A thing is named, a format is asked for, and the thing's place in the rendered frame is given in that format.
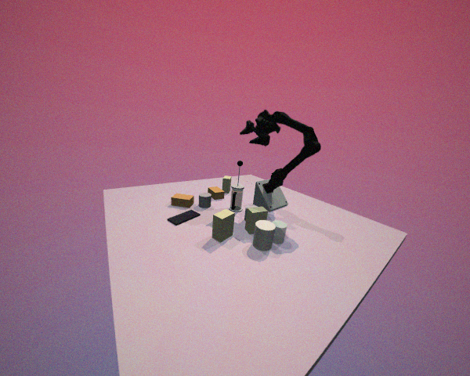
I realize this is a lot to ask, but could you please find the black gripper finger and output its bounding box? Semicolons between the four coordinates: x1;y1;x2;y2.
249;133;265;145
240;122;250;135

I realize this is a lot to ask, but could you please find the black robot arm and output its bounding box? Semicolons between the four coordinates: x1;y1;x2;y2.
255;110;321;193

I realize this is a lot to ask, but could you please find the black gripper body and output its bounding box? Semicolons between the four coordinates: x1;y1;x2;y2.
246;120;271;146

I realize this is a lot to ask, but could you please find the orange rectangular block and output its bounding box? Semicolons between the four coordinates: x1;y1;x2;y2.
208;186;225;200
171;193;194;208

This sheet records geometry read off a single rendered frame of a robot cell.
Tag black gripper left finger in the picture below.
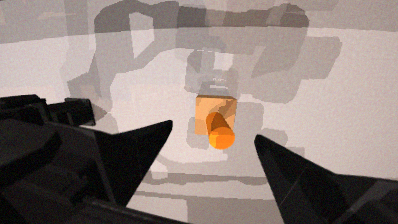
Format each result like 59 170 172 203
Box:
43 120 173 207

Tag tan square block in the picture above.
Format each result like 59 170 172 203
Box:
195 95 237 135

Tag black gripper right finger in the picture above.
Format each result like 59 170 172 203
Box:
254 134 398 224

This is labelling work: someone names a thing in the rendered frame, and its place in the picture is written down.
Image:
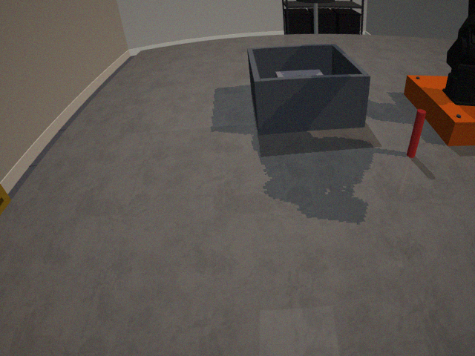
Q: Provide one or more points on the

|---|

Please print the lines exactly, from the top of the material through the line with "This sheet records", and omit the pictures.

A thing is named, a format is asked for, and the thing's place in the rendered frame is given in that format.
I realize this is a lot to ask, but could you please find the black gripper finger and output its bounding box? Semicolons between the four coordinates: x1;y1;x2;y2.
249;133;265;145
240;122;250;135

I realize this is a lot to ask, but could you please find the black robot arm and output its bounding box? Semicolons between the four coordinates: x1;y1;x2;y2.
255;110;321;193

I realize this is a lot to ask, but could you please find the black gripper body and output its bounding box? Semicolons between the four coordinates: x1;y1;x2;y2.
246;120;271;146

I realize this is a lot to ask, but could you please find the orange rectangular block and output its bounding box? Semicolons between the four coordinates: x1;y1;x2;y2.
208;186;225;200
171;193;194;208

This sheet records geometry read off a single rendered frame of a robot cell.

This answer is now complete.